For consultants, it builds clarity and confidence. It's hard to negotiate a deal if you don’t know what normal looks like. Benchmarking gives you the baseline.
But an important note to remember: benchmarks don’t capture the entire value of your services.
They don’t quantify trust, creativity, or the transformation you deliver.
The goal in benchmarking is to match the market average – to understand it well enough and know when (and why) you’re above or below it.
What to Look at When Benchmarking Your Rate
If you’ve never benchmarked for anything before, don’t start by looking up “average consulting rate.” You’ll end up with a jumble of numbers that only brings more confusion.
Instead, narrow down your samples and benchmark against the right comparables – people and projects that look enough like yours to make the data meaningful.
Here’s what to check:
1. Industry and Function
Rates vary dramatically per sector.
For example, a corporate-strategy consultant and an HR change manager might both solve “organizational problems,” but their benchmarks differ by thousands per day.
Generally speaking:
Strategy, finance, and tech consultants command higher ranges.
Operations, HR, and marketing sit in the middle.
Creative or communication roles tend to be lower but often work with repeat clients and retainers.
Recent benchmarks put the day rates roughly about $1500 to $3000 – but that’s just a rough frame.
Anything higher and you’re dealing with C-level senior advisors in PE/I-bank deal flow. Anything lower and you’re looking at ‘doers’ like program managers and project managers.
2. Seniority and Experience Level
Here’s a tip: compare yourself to peers with similar experiences, not similar titles.
Early-stage indie consultants often underprice because they benchmark against their last salary, forgetting that they traded stability for risk and autonomy.
Mid-career independents tend to double or triple their starting rates – not because they’re older, but because they’ve proven leverage. They already built frameworks, references, and repeatable outcomes.
By benchmarking experiences, consultants calibrate their credibility curve and see where they sit in the pricing maturity arc.
3. Location and Market Maturity
Location matters, not because of where you live but because of where clients operate.
Consultants selling into New York, London, or Singapore markets generally expect higher rates than those in smaller regional economies.
It’s not because of the cost of living, but rather the presence of clients who regularly hire consultants – seeing it as a necessity instead of discretionary spending.
4. Client Segment and Buyer Sophistication
Rates also depend on who’s signing the check.
An enterprise client expects rigor, documentation, and governance – and they set budgets accordingly.
A PE PortCo wants speed and measurable ROI, so they’re willing to pay top-tier rates for proven expertise.
A startup founder may value your help deeply but have a smaller budget ceiling than usual.

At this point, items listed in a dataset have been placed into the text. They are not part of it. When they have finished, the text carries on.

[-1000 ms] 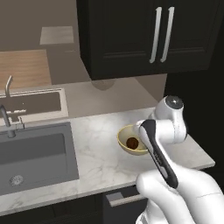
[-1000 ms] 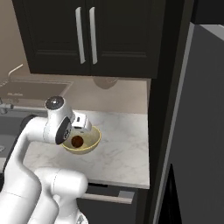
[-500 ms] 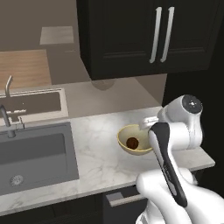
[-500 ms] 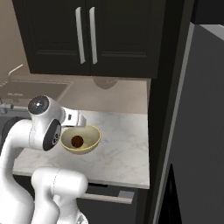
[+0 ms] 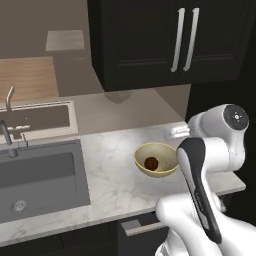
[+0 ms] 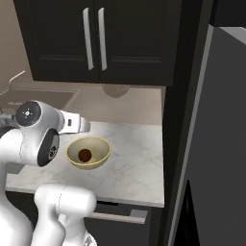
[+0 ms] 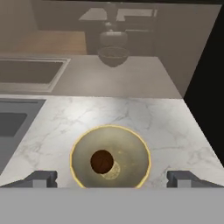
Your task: Take the bell pepper, bell pepper, and orange from the freezer and place them in the bowl on the counter.
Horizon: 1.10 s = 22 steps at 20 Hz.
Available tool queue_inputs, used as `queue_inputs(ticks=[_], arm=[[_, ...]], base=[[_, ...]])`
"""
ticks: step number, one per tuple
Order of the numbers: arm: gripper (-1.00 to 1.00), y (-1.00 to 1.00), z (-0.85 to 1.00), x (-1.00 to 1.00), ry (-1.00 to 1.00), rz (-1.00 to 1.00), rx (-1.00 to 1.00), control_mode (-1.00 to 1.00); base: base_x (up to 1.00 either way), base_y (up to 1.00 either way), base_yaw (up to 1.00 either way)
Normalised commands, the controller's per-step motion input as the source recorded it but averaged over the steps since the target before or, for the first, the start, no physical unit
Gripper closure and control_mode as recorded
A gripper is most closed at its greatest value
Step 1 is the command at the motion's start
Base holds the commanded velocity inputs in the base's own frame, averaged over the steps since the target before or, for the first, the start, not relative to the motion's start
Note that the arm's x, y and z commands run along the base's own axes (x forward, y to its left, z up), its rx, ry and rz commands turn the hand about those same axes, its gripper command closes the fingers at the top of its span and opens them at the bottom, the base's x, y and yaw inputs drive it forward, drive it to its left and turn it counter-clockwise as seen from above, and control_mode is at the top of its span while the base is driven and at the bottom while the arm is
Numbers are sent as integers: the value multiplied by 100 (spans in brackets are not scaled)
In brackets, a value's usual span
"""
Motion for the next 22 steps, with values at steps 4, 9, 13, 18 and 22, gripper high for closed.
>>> queue_inputs(ticks=[4,9,13,18,22], arm=[[-100,0,24,-17,-18,0,0,-100],[-100,0,19,-27,-20,0,0,-100],[-100,0,26,-30,-18,0,0,-100],[-100,0,8,-81,-16,0,0,-100],[-100,2,18,-86,-5,0,-1,-100]], base=[[0,0,0],[0,0,0],[0,0,0],[0,0,0],[0,0,0]])
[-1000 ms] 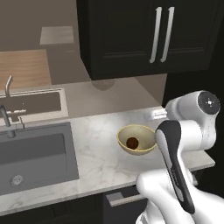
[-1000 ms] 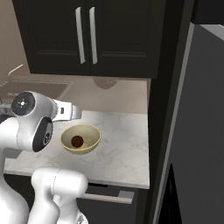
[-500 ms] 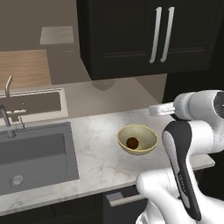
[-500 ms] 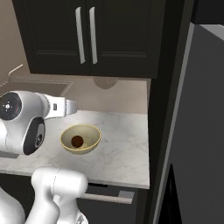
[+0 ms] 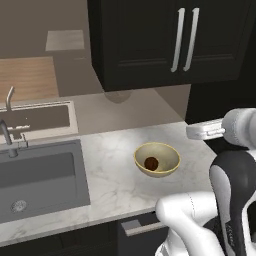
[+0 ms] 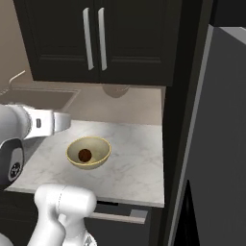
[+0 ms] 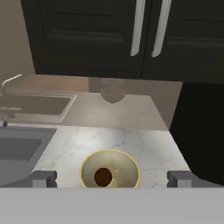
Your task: Take the bell pepper, bell pepper, and orange from the freezer and place them in the bowl on the counter.
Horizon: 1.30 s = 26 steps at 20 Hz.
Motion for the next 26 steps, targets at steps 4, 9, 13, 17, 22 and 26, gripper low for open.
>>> queue_inputs(ticks=[4,9,13,17,22,26], arm=[[-100,0,24,-73,-1,0,0,-100],[-100,0,18,-71,0,0,0,-100],[-100,0,0,-94,2,0,0,-100],[-100,0,5,-58,0,0,0,-100],[-100,0,7,-6,-1,0,0,-100],[-100,3,0,7,17,0,0,-100]], base=[[0,0,0],[0,0,0],[0,0,0],[0,0,0],[0,0,0],[0,0,0]])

This is where most consultants might encounter equity offers instead of cash.
When you benchmark, pay attention to your peers’ client mix and how it matches your ideal engagement. Someone serving Fortune 100 clients will have a different reference point than someone advising founder-led businesses.
Don’t risk comparing your apples to someone else’s aerospace.
How to Benchmark Well

Gif by looneytunes on Giphy
Benchmarking takes more than a quick look – it takes hours of research and goes through multiple sources. You collect signals that help you come up with a fair number at the end.
Here’s a simple way to do it:
Pick 5-10 comparable consultants. Make sure to look for overlap in sector, seniority, service type, and location.
Study their materials. Review websites, case studies, and how they describe their scope and deliverables – not just their end number.
Note patterns. Once you have all the data, see what’s common across their pricing structures.
Spot the outliers. If someone’s rate is twice as high, figure out why. They might be selling to a different tier or offering premium services, which might give you something to think about.
Document and adjust. Use all the insights as reality check when setting your final rate or building proposals.
Find the Starting Line
Benchmarking is a way to gauge the market before pricing yourself in it.
It’s not the final say about your worth, but the first step in understanding it. As you gain experience, the comparables should change – from your peers to the top performers and market leaders.
The goal is to make sure the number you choose makes sense to the world you’re selling to – without undercutting your own worth.
🧮 Help Us Improve Our Rate Calculator
Our rate calculator is live. It’s good — but with your feedback, it’ll be great.
Use it. Stress-test it. Tell us what’s missing.
Thanks to early users, we learned about re-bucketing LA with NYC/SF and shifting technical niches (fintech, healthcare tech, etc.) into Tech for more accurate rate bands.
👉 Leave your feedback here: Independent Consultant Rate Calculator Survey
Help us build the tool you wish you had starting out.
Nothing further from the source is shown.